In der Arbeitsgruppe Pflanzenphysiologie wird angestrebt, die Qualität und die Menge essentieller Inhaltsstoffe in Nutzpflanzen zu erhöhen. Hierzu finden u.a. transgene Mutanten Verwendung, in denen Gene aus anderen Pflanzen, oder auch aus nicht-pflanzlichen Organismen heterolog exprimiert werden. Zur Herstellung der entsprechenden Mutantenlinien werden molekularbiologische Techniken angewendet, zur Analyse der Eigenschaften dieser „neuen“ Pflanzen werden zudem umfassende Verfahren der Metabolitenanalytik eingesetzt. Neben der Arbeit an Pflanzen fokussiert diese Arbeitsgruppe auch auf Bakterien und Protisten, die z.B. für Pflanzen, Tiere oder den Menschen pathogen sein können. Ziel hierbei ist es, neuartige „Targets“ (Zielproteine) für Wirkstoffe zu identifizieren, wobei insbesondere Membrantransport-Proteine im Mittelpunkt stehen. Zu diesen Arbeiten ist neben den genannten molekularbiologischen Techniken, auch eine umfangreiche Kenntnis von biochemischen Untersuchungen an Carrierproteinen notwendig.

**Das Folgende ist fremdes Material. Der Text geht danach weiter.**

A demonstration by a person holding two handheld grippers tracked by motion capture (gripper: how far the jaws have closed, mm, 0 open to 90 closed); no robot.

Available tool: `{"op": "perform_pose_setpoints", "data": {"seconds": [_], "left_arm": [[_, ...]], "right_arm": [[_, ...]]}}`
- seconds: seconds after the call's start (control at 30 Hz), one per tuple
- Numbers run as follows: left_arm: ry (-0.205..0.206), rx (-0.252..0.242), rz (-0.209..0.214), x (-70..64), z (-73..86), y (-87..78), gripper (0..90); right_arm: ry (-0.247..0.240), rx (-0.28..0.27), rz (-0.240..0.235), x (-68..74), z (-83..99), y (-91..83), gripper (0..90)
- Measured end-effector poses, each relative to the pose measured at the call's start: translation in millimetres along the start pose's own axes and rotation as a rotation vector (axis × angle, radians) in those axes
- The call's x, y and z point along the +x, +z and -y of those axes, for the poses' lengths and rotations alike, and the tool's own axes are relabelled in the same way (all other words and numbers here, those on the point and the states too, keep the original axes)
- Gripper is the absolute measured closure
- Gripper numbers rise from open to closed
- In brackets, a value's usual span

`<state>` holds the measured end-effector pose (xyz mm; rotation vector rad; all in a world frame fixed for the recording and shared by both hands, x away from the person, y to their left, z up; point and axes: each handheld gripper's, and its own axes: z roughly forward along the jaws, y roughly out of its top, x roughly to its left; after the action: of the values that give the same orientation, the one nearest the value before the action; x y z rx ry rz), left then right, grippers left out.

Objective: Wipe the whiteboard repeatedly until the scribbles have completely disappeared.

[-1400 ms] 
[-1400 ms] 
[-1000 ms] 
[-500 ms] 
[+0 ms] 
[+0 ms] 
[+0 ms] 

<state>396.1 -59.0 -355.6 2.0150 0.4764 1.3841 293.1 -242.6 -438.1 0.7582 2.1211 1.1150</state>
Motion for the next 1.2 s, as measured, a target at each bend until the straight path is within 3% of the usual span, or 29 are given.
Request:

Die Abteilung Genetik bearbeitet schwerpunktmäßig die bodenbewohnenden Streptomyceten und von ihnen produzierte Antibiotika. Viele dieser Wirkstoffe sind wichtige Therapeutika in der Humanmedizin. Die Annotation von Streptomyceten-Genomen zeigt, daß diese Bakterien weitaus mehr Biosynthese-Cluster beinhalten als man sich bisher vorgestellt hat. Diese sollen zukünftig genutzt werden, um neue modular aufgebaute Biogenesecluster von nicht-ribosomal synthetisierten Peptiden und Polyketiden zu generieren. Es werden neue algebraische Methoden benützt, um Protein-Eigenschaften vorherzusagen. Zur Erzeugung neuer funktionaler Enzyme wird die homologe Rekombination eingesetzt.